Constantia Elizabeth Maxwell (1886–1962) was an Irish historian who became the first woman to join Trinity College Dublin as a Professor.

==Early life and education==
Maxwell was the daughter of Scottish ophthalmic surgeon Patrick W. Maxwell and Elizabeth Maxwell née Suckling. She was born in Dublin where her father had accepted a position in the Royal Victoria Eye and Ear Hospital in 1884. She had one sister and one brother. Her sister Euphan became the first woman ophthalmic surgeon in Ireland, succeeding her father at the Eye and Ear Hospital. Her brother was killed in the First World War. Maxwell was educated in Scotland, coming back to Trinity College, Dublin for her undergraduate education.

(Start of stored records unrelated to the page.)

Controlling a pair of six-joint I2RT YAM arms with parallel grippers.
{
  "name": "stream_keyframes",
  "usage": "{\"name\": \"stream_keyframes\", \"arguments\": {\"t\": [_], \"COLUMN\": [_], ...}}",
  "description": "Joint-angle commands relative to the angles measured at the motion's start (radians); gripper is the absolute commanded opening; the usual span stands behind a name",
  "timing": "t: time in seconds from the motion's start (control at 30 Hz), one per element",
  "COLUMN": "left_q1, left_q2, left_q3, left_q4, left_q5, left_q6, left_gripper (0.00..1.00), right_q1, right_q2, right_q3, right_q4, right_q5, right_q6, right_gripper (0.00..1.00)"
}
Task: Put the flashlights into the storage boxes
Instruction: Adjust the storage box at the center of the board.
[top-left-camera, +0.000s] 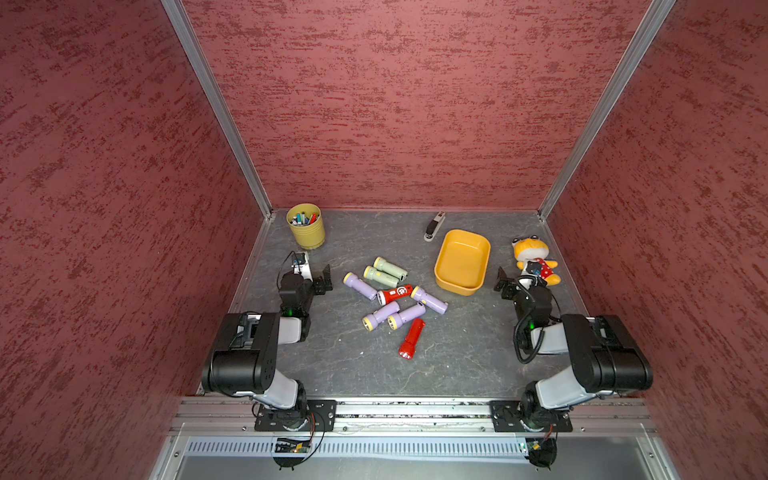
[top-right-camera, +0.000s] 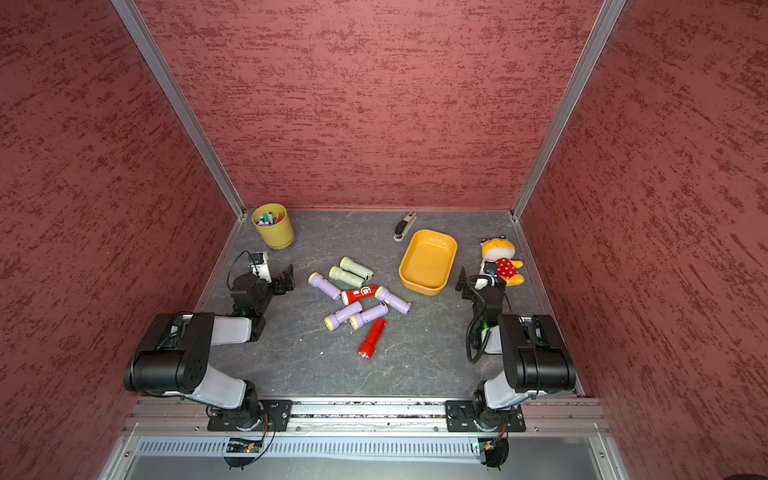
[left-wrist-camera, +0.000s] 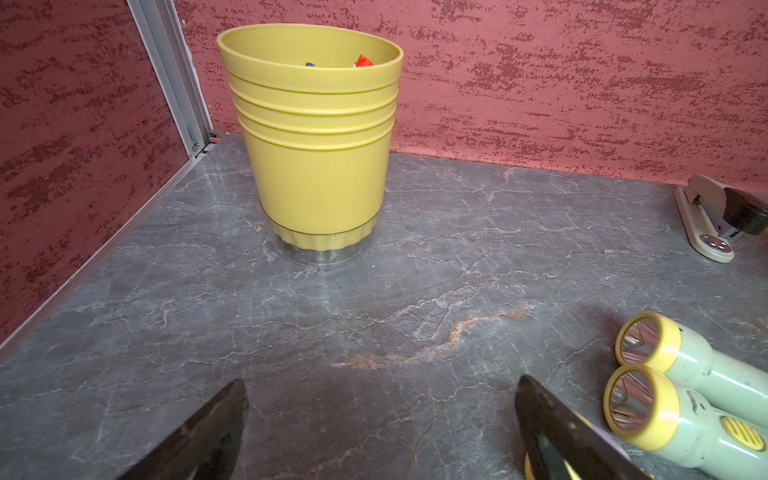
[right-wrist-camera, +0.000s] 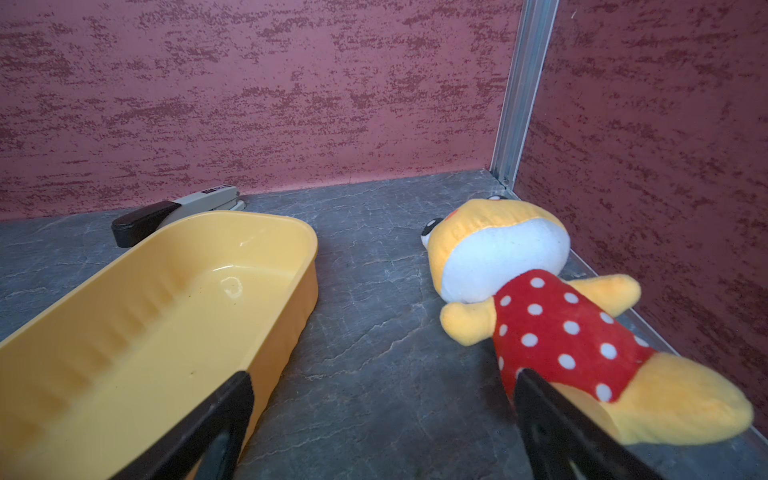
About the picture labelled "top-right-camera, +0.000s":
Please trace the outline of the yellow plastic storage box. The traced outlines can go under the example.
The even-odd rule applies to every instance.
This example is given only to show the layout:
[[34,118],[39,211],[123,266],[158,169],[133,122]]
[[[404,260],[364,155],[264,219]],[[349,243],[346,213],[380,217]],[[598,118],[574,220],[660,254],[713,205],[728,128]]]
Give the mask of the yellow plastic storage box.
[[457,248],[450,235],[429,229],[417,231],[398,269],[403,286],[425,296],[438,295],[448,283]]

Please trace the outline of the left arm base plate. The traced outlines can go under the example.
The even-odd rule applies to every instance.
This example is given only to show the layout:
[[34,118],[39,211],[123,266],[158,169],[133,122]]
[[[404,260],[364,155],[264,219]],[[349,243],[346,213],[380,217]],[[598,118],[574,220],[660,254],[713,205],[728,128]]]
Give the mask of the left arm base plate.
[[257,400],[255,408],[208,408],[209,432],[284,432],[294,402],[288,399]]

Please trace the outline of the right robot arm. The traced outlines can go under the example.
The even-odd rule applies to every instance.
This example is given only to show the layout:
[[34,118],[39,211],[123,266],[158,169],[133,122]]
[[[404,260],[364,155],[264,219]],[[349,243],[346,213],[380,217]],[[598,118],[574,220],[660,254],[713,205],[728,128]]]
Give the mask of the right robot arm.
[[472,303],[465,352],[475,364],[485,355],[502,357],[502,371],[481,381],[469,401],[446,404],[451,431],[523,431],[520,405],[575,387],[577,374],[560,330],[549,315],[505,313],[501,279],[462,271],[456,290]]

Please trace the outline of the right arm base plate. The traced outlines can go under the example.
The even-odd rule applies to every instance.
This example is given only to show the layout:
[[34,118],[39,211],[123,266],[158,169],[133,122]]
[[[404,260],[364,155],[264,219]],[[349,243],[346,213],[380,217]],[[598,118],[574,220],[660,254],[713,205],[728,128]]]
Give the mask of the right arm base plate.
[[500,433],[502,426],[510,433],[526,431],[522,409],[493,410],[470,400],[445,402],[446,424],[449,432]]

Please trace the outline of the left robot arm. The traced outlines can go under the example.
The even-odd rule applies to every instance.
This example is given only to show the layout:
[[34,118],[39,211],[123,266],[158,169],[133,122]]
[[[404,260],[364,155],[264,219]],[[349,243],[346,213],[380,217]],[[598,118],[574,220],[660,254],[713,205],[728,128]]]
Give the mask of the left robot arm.
[[251,381],[232,377],[209,363],[213,346],[258,341],[271,299],[295,287],[293,266],[266,280],[254,273],[230,286],[233,313],[177,312],[157,315],[139,342],[123,376],[128,391],[181,397],[206,407],[214,432],[284,432],[293,402],[261,401]]

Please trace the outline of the purple flashlight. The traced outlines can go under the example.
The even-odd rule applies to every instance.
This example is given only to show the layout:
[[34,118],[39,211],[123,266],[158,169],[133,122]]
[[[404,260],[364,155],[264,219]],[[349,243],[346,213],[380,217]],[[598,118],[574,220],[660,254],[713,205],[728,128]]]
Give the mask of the purple flashlight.
[[319,272],[313,272],[308,277],[308,283],[314,288],[323,292],[326,296],[334,301],[337,301],[341,298],[342,291],[330,281],[328,281],[325,277],[323,277]]
[[342,323],[347,321],[351,316],[356,313],[360,313],[363,310],[363,306],[359,301],[351,303],[335,313],[332,313],[324,318],[324,324],[329,331],[334,331]]
[[408,314],[411,309],[411,304],[409,302],[398,297],[385,286],[379,286],[376,289],[374,296],[380,302],[385,303],[386,305],[395,309],[396,311],[400,312],[403,315]]
[[370,309],[352,315],[349,319],[349,322],[354,330],[358,330],[364,325],[385,316],[388,311],[389,309],[387,304],[381,302],[380,304]]

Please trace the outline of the all red flashlight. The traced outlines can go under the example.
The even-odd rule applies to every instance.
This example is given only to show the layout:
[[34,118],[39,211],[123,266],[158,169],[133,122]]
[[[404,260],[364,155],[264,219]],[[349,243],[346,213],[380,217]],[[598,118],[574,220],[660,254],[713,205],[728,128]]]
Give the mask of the all red flashlight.
[[382,319],[376,319],[373,322],[373,326],[369,330],[365,340],[362,342],[358,349],[358,355],[366,360],[372,359],[375,353],[375,347],[378,340],[387,326],[387,322]]

She was among the first cohort of female students admitted to Trinity College which opened its doors to women in 1904. She was a brilliant student and graduating at the top of her class in History and Political Science in 1908. She spent a year at Bedford College, London making valuable academic contacts, before returning to Trinity.

== Academic career ==
In 1909, Maxwell became the first woman on the academic staff in Trinity College when she became lecturer in modern history. In 1932 she was awarded an Litt.D. She was given a personal chair in economic history in 1939, the first female professor and when in 1945 she was appointed to the prestigious Lecky chair in modern history, she became the first woman to hold a full-time chair in Trinity. Despite this, as with other women, Maxwell was subject to the "six o'clock rule", whereby women had to leave the College precincts in the early evening. The discrimination against women which took many forms, continued into the late twentieth century. Despite this, Maxwell had strong conservative instincts with respect to reform and disliked upsetting the existing order. Maxwell was a pioneer in her study of economic history at a time when it was generally ignored. The historian R.B. McDowell confirmed that as his professor, Maxwell, who later became a friend, influenced his intellectual life. He was her only research student. Trinity College instituted a scholarship named after Professor Maxwell for Masters students in the Faculty of Arts, Humanities, and Social Sciences.

== Select publications ==
Maxwell's first book, A Short History of Ireland was written for use in schools. Irish History from Contemporary Sources 1509-1610 was ground-breaking in providing an accessible source book of documents for students. It reached a very wide public. She edited Arthur Young's Tour of Ireland in 1925 and wrote a history of Trinity College. In 1936 Maxwell published Dublin under the Georges followed shortly after by Country and Town in Ireland under the Georges. These were considered her best work, winning both popular and academic acclaim. They later attracted criticism from Irish nationalists, who accused her of favouring the ruling elite and ignoring the native Catholic populace. Subsequent to her retirement in 1951 she published one more book, The Stranger in Ireland.

== Personal life ==
Maxwell lived with her sister at the family home in Dublin and after her retirement moved to England where she died in February 1962. An obituary in Trinity described her as 'a deeply learned and cultivated woman of much sympathy and understanding, and much modesty and even humility for all her accomplishment and knowledge[;] her shrewd judgments on her subject and on her university [were] tinged always, it seemed, by an amused and ironic detachment which extended itself to all human affairs.'

There is a portrait of Maxwell in the National Gallery of Ireland.